Go through the records line by line from the top and repeat each one exactly, ending with the line that contains "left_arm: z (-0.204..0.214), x".

Collected data
►
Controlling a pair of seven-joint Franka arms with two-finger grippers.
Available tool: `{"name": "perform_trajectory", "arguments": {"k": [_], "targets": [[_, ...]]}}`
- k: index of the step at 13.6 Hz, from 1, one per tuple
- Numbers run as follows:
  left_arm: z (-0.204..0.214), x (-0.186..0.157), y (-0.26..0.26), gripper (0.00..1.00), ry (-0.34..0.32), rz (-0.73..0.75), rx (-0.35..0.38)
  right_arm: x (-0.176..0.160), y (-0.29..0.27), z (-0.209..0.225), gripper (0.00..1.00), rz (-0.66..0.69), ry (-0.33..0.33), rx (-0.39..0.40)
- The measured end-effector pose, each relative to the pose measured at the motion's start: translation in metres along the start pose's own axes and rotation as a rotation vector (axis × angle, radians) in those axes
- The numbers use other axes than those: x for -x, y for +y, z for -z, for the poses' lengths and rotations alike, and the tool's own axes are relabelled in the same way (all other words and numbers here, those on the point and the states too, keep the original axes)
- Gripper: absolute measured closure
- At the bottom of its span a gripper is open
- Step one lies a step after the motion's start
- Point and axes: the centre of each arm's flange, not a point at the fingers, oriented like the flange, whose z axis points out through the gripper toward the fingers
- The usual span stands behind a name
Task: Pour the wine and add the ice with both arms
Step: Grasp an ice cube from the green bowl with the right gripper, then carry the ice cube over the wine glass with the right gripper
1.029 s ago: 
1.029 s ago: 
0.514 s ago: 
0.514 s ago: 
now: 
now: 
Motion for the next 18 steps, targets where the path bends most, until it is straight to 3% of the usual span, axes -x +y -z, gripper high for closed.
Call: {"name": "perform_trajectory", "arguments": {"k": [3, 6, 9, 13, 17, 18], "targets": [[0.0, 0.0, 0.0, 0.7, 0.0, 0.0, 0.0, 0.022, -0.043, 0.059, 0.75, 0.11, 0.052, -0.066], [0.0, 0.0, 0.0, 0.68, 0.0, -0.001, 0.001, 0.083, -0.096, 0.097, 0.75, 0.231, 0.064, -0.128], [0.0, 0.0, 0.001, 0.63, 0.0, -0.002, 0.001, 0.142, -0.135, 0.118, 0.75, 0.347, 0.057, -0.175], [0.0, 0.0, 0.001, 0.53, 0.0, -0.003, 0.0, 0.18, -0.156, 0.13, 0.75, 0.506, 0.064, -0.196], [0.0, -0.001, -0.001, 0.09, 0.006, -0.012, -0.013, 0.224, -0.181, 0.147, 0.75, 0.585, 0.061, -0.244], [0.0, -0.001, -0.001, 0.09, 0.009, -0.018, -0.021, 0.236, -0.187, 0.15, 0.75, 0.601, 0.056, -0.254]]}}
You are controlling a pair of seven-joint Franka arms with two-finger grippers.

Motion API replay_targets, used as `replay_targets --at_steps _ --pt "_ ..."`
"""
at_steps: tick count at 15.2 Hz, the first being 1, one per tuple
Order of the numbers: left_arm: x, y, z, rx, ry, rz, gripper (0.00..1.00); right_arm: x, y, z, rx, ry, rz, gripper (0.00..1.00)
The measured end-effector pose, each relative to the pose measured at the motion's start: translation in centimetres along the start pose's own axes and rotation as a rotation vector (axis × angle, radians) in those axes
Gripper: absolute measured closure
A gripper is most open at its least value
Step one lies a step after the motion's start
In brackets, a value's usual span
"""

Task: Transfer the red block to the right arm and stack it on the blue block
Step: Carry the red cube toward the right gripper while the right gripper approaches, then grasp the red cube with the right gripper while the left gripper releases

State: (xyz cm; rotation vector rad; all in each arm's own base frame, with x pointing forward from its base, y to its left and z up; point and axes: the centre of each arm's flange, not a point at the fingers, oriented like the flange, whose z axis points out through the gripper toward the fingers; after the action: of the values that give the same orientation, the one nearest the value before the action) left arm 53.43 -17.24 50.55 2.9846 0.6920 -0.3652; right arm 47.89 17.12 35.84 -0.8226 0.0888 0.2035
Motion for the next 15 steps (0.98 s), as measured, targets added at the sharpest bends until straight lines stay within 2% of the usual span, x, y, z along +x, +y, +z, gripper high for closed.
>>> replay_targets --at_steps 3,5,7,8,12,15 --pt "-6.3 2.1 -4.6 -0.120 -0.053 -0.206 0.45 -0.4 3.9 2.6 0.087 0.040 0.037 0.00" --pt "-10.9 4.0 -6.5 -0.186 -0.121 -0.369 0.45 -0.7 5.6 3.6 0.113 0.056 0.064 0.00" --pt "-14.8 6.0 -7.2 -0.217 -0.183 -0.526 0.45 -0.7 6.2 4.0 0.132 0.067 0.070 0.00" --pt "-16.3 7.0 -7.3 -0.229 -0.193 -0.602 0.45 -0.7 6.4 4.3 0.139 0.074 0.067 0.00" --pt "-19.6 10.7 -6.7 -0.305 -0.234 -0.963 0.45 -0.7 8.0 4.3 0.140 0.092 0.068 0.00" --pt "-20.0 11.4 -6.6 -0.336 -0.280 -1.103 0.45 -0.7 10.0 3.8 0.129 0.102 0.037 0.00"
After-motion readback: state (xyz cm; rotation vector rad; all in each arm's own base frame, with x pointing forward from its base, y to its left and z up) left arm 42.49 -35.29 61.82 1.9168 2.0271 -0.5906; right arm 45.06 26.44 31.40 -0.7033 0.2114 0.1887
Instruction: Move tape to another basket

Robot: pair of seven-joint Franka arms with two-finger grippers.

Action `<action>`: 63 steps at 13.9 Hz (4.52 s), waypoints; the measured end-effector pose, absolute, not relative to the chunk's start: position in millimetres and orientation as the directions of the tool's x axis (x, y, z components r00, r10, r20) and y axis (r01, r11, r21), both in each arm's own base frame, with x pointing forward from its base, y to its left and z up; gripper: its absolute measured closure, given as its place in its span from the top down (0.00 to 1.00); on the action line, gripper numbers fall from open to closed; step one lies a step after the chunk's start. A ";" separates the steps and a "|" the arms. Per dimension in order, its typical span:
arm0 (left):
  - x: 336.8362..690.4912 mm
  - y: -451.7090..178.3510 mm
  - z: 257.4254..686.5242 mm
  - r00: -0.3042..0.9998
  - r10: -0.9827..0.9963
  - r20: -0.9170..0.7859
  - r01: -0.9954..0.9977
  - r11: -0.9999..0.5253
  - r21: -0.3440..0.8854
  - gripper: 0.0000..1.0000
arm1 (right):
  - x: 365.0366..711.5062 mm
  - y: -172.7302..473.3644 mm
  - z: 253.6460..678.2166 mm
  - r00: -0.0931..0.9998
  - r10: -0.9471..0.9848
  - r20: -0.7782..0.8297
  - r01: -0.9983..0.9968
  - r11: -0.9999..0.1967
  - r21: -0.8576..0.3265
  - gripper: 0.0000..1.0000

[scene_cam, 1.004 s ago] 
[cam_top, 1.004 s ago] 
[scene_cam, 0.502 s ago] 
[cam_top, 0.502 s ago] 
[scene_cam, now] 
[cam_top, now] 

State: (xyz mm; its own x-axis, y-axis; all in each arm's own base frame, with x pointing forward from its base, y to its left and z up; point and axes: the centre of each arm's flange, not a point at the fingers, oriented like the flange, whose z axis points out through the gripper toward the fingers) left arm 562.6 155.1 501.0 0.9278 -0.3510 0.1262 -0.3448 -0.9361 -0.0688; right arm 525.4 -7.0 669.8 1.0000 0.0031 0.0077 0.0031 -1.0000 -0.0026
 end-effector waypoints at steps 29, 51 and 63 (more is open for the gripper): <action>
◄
Answer to this exercise —
Controlling a pair of seven-joint Franka arms with two-finger grippers.
Available tool: `{"name": "perform_trajectory", "arguments": {"k": [_], "targets": [[_, ...]]}}`
- k: index of the step at 13.6 Hz, from 1, one per tuple
- Numbers run as follows:
  left_arm: z (-0.204..0.214), x (-0.186..0.157), y (-0.26..0.26), gripper (0.00..1.00), ry (-0.34..0.32), rz (-0.73..0.75), rx (-0.35..0.38)

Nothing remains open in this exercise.